* Work request
Collect all lines from the listing that include the string "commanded".

Given data Block Start

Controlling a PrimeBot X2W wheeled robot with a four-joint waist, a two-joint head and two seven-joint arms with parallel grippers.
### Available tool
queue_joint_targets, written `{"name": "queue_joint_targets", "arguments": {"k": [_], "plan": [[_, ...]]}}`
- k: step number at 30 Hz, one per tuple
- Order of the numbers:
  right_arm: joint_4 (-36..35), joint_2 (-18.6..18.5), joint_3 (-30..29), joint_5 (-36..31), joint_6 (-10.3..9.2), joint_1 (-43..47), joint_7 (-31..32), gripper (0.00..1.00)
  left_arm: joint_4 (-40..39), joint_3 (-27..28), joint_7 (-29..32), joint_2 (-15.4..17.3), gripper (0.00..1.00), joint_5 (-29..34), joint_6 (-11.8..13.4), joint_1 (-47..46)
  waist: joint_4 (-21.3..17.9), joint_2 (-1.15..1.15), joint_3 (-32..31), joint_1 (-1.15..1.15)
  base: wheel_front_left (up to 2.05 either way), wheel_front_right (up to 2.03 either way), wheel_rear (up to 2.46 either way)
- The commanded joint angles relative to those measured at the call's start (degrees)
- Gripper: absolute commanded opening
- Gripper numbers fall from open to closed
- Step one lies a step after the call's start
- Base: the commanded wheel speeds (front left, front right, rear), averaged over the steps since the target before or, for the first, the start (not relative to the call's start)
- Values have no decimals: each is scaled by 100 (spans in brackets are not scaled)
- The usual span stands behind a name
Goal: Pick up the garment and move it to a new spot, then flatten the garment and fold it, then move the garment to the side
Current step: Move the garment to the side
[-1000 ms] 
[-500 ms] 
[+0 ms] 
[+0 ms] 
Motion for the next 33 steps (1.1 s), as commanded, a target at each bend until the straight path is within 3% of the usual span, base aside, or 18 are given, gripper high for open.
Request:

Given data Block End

* Exercise answer
- The commanded joint angles relative to those measured at the call's start (degrees)
- Gripper: absolute commanded opening
- Base: the commanded wheel speeds (front left, front right, rear), averaged over the steps since the target before or, for the first, the start (not relative to the call's start)
Motion for the next 33 steps (1.1 s), as commanded, a target at each bend until the straight path is within 3% of the usual span, base aside, or 18 are given, gripper high for open.

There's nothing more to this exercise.